Since 1991, it has infected at least 4200 people and killed 190.
Last year, the worst yet, one sufferer died of it every fortnight.
The epidemic is expected to last another decade.
On Sunday, 351 vials of the new vaccine arrived by air from Norway, where early batches are being made.
Each vial contains 0.5ml of the vaccine, which is expected to be injected into adult volunteers from next week for a clinical trial.
The trial is being jointly run by the Ministry of Health and the University of Auckland. Further trials are planned in the hope the vaccine will prove to be New Zealand's answer to the disease.
The epidemic has cost the country $630 million, of which direct costs to the health sector have been estimated at $300 million.
The Government has committed more than $100 million to the vaccine project, an experiment in which New Zealanders will be international guinea pigs.
Paediatric infectious diseases expert Professor Diana Lennon, of Auckland University, said it would be the first time the New Zealand strain of the vaccine would be used in humans, but it was a modification of a vaccine that had been used safely in hundreds of thousands of Norwegians.
Meningococcal disease, a bacterial infection, can cause meningitis (inflammation of the lining of the brain and spinal cord) and blood poisoning.
A fifth of cases are left with some degree of disability or brain damage, such as deafness, loss of limbs, or grafts to repair damaged skin.
The bug lurks in the throats of up to a fifth of the population, usually without causing them harm.
It can be spread by activities such as sharing drink bottles and kissing and is associated with poverty and overcrowded housing.
One in every 100 Maori and Pacific Island children under the age of 5 can expect to catch the disease.
The ministry says that symptoms include fever, nausea, vomiting and headache, rash, neck stiffness, young children refusing drinks or feeds, sleepiness and joint pain.
The disease is difficult to detect, but is readily treated with antibiotics if diagnosed early.
The trial due to start next week involves 75 people aged 18 to 50 who have been recruited through Auckland hospitals and public health agencies.
They will each receive three injections of vaccine spaced six weeks apart.
They will also have blood tests to check whether it prompts an antibody response to the disease and be asked to report any side-effects.

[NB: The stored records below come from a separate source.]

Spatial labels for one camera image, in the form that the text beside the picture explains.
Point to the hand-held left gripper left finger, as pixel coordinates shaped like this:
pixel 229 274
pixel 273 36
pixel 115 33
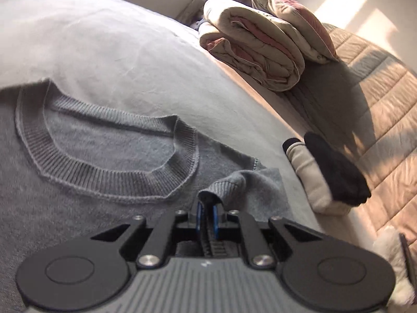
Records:
pixel 201 216

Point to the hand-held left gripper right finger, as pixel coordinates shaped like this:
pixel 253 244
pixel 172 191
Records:
pixel 215 218

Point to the grey patterned knit sweater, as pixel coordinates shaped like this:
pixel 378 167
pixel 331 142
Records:
pixel 97 143

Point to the folded cream garment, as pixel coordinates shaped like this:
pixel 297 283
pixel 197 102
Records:
pixel 312 182

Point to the folded black garment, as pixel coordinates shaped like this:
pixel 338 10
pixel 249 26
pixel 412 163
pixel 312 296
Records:
pixel 335 172

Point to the white plush toy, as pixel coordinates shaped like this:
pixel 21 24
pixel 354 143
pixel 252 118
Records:
pixel 387 251

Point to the folded beige pink quilt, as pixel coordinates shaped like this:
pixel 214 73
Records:
pixel 257 45

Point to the dark blue cloth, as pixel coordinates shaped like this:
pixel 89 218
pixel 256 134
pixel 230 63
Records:
pixel 198 24

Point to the quilted beige bed pad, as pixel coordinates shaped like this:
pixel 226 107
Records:
pixel 384 120

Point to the beige maroon pillow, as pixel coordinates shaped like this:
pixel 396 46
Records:
pixel 293 19

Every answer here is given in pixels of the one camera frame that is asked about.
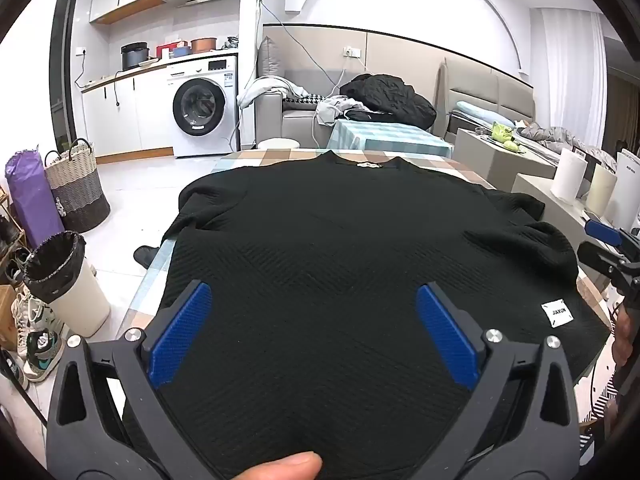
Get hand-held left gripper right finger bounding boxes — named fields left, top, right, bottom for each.
left=415, top=280, right=583, bottom=480

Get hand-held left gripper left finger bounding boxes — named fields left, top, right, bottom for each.
left=45, top=280, right=222, bottom=480

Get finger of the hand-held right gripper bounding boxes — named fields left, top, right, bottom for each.
left=576, top=241, right=623, bottom=282
left=584, top=219, right=626, bottom=250

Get black knit sweater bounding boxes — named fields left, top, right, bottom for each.
left=122, top=151, right=612, bottom=480

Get person's right hand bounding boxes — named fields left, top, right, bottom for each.
left=613, top=305, right=637, bottom=382

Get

Professor Lennon said that, if the trial indicated the vaccine was successful and safe, further trials were planned.
But the later trials had not yet been granted regulatory and ethics approval.
A second trial is intended to test the vaccine on several hundred children aged between 8 and 12 and may start in October.
A third is planned for a similar number of young children and toddlers.
Professor Lennon said it was crucial to know whether the vaccine worked on infants because children under 5 with poorly developed immune systems were the main victims of the disease.
It is expected that if the trials lead to the licensing of the vaccine, a pilot vaccination programme will start before next winter, preceding a mass vaccination campaign targeting everyone under 20 from 2004.
Health Minister Annette King has said she considers it a big challenge to prove the vaccine's effectiveness.
"But this vaccine holds the greatest hope of bringing this epidemic under control," she said.
"In the meantime, the people of New Zealand need to remain vigilant and learn the early symptoms of meningococcal disease in order to seek early treatment."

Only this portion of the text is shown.